Talbot glanced out at the window and waved his hand at Tracy, who was crossing the yard to the dormitory. “We’re a long way from that yet,” he went on. “We might possibly beat Newbury and Trowbridge in rowing, but we can’t get the cup without football.”

“There’s baseball,” suggested Roger.

“No hope there. What can you expect with a fellow like Stover running things? We never were a baseball school, anyway. It’s the fellows who play on the corner lots that make the baseball players. Our fellows do too much sailing and rowing and playing golf in the summer to have time for baseball practice.”

He rose to leave. “Just go in hard on the football, and don’t give up if you don’t get all the credit you deserve. They have a way here of starting with a team made up on paper and keeping to it through the season; but it’s a bad custom which I want to see broken. I give Dunn about three weeks to talk himself off the field. Then if you don’t get in, it’ll be your own fault.”

The door closed behind the first really sympathetic visitor Roger Hardie had yet received. He had been in school long enough to know that the captain of the crew on the whole outranked any other captain, and that Talbot, in spite of his marked tendency to see the dark spots in the future, and to be over-frank in his criticism, was yet one of the steady-flowing springs of school energy, respected perforce even by those who did not like him. To have Talbot as a friend was to be sure of a stout defender, if not of a persuasive advocate.

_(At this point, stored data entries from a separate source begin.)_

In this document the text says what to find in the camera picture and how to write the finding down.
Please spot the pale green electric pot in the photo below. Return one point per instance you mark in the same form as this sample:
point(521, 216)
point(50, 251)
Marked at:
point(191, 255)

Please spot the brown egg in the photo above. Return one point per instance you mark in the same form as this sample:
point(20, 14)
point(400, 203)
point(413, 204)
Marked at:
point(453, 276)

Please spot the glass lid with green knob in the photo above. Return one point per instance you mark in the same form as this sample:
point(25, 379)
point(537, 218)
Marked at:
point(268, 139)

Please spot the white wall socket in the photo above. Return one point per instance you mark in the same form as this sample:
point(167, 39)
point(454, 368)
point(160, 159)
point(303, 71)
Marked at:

Thrilled with gratitude for the attention shown him, his ambition kindling into flame from the spark of hope which Talbot had struck, Roger resolved to show himself worthy of his patron’s favor; he would make something of himself in the school life for the honor of the boy who had befriended him, if such a result lay within the reach of hard work, or patience, or devotion. That making something of himself in the school life meant to him mainly achieving a success in the school athletics, was but natural. We who are older may rightly insist that there are other ways of serving one’s school than by scoring touch-downs or pulling on a winning crew; but a boy cannot be expected to see life through the spectacles of the aged. He must grow through his own ideals, not those of his parents. If his opinion as to the importance of athletics is a fallacy, it is at least a far more wholesome one to hold than many cherished by adults.

Roger held his head higher than usual as he went downstairs to dinner, and in his plain but not unintelligent face the look of stolidity had given place to a brighter expression.

“I was glad to see you playing to-day,” said Mr. Adams, pleasantly. “It seemed to me that you were starting in very well.”

“Thank you,” returned Roger, quietly.

“Didn’t you say you hadn’t played before?” asked Ben Tracy.